WE ALL KNOW what stress is, it’s that driver who cuts us up at the roundabout, it’s the mum who makes a weird comment about our yoga pants at the school gate, it’s the 100th email today that you don’t have time to read. How does it affect you? Do you feel sick in your stomach? Do you punch the computer? Do you hunt out that chocolate bar that you carefully stored out of eyesight?
Stress is a natural response and goes back to when we were cavemen and women. It helped us run away from sabre-toothed tigers. It got energy into our muscles and made our heart beat faster so we could either run or stay and fight, the ‘fight or flight’ response. But after we had fought or fled, we relaxed, we chilled with the rest of the tribe. What do we do now? We open another email, we carry on driving and shouting at people, we inwardly growl at the other mum. We store all the stress up and we don’t have an outlet.

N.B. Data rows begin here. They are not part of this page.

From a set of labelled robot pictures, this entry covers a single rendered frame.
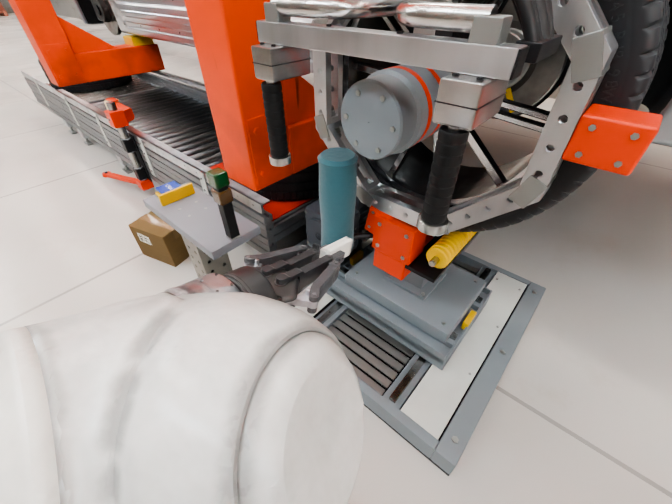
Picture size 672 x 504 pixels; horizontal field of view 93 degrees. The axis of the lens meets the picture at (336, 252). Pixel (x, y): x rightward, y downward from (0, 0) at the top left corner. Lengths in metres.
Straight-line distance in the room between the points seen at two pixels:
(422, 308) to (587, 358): 0.66
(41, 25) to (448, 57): 2.53
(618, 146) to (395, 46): 0.34
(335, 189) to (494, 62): 0.41
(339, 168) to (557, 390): 1.03
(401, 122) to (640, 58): 0.34
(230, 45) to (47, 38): 1.94
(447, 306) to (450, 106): 0.79
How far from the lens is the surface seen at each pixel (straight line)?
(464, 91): 0.41
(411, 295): 1.11
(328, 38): 0.55
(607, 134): 0.62
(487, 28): 0.43
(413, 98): 0.58
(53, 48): 2.77
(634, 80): 0.69
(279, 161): 0.66
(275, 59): 0.61
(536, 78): 1.17
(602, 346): 1.58
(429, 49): 0.46
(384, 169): 0.90
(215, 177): 0.87
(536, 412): 1.28
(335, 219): 0.76
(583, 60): 0.60
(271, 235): 1.32
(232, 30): 0.93
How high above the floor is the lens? 1.03
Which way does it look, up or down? 41 degrees down
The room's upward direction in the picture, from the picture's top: straight up
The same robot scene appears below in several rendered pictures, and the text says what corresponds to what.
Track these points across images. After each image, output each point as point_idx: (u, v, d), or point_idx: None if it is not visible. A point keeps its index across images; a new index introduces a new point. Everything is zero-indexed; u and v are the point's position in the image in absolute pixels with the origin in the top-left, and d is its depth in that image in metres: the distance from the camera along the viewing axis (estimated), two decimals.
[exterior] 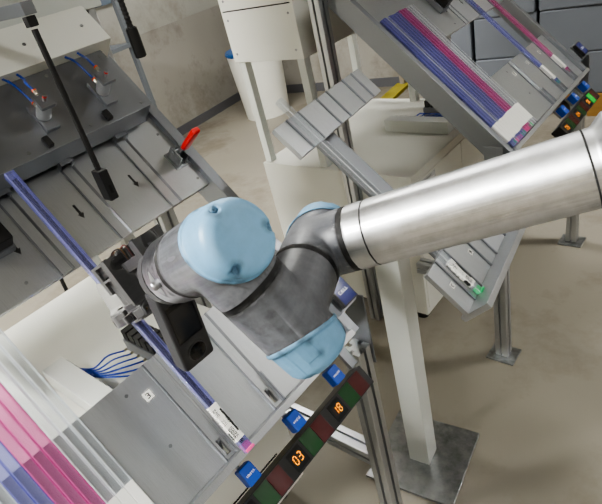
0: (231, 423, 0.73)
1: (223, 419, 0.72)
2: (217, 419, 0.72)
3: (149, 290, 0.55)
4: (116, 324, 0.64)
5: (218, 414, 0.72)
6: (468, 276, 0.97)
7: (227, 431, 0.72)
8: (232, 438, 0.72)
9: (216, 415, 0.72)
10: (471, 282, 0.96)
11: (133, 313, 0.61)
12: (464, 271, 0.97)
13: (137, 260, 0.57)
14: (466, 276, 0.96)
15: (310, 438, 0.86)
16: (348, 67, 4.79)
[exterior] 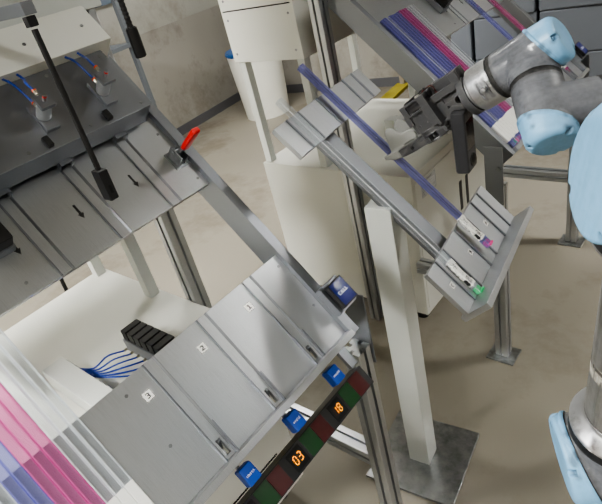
0: (476, 227, 1.03)
1: (470, 224, 1.03)
2: (466, 224, 1.03)
3: (469, 100, 0.86)
4: (415, 147, 0.94)
5: (466, 221, 1.03)
6: (468, 276, 0.97)
7: (474, 232, 1.03)
8: (478, 237, 1.03)
9: (465, 221, 1.02)
10: (471, 282, 0.96)
11: (437, 131, 0.91)
12: (464, 271, 0.97)
13: (451, 87, 0.88)
14: (466, 276, 0.96)
15: (310, 438, 0.86)
16: (348, 67, 4.79)
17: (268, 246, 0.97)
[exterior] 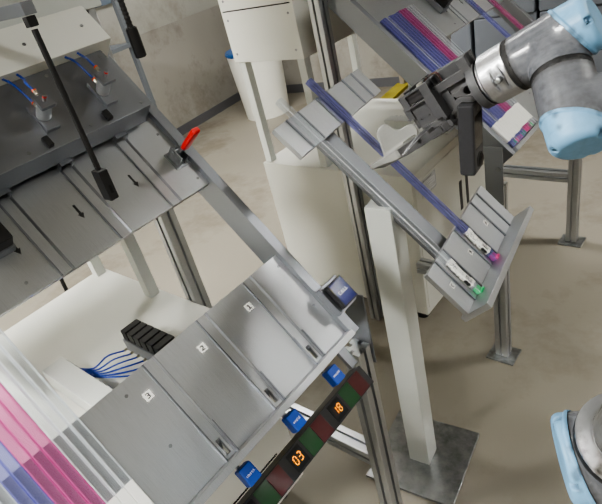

Dr Rangan Chatterjee in his book ‘The Stress Solution’ talks about micro-stressors, like the morning alarm, and how these gradually build during the day. How can yoga help us balance these stressors? How can we learn to help ourselves when it all gets a bit too much? We do have the tools to heal ourselves, we just need to know how to use them. The first is the breath, this oversees our autonomic nervous system, both the ‘fight and flight’ aspect and the ‘rest and digest’ element. By slowing our exhale we begin to make contact with our innate healing system.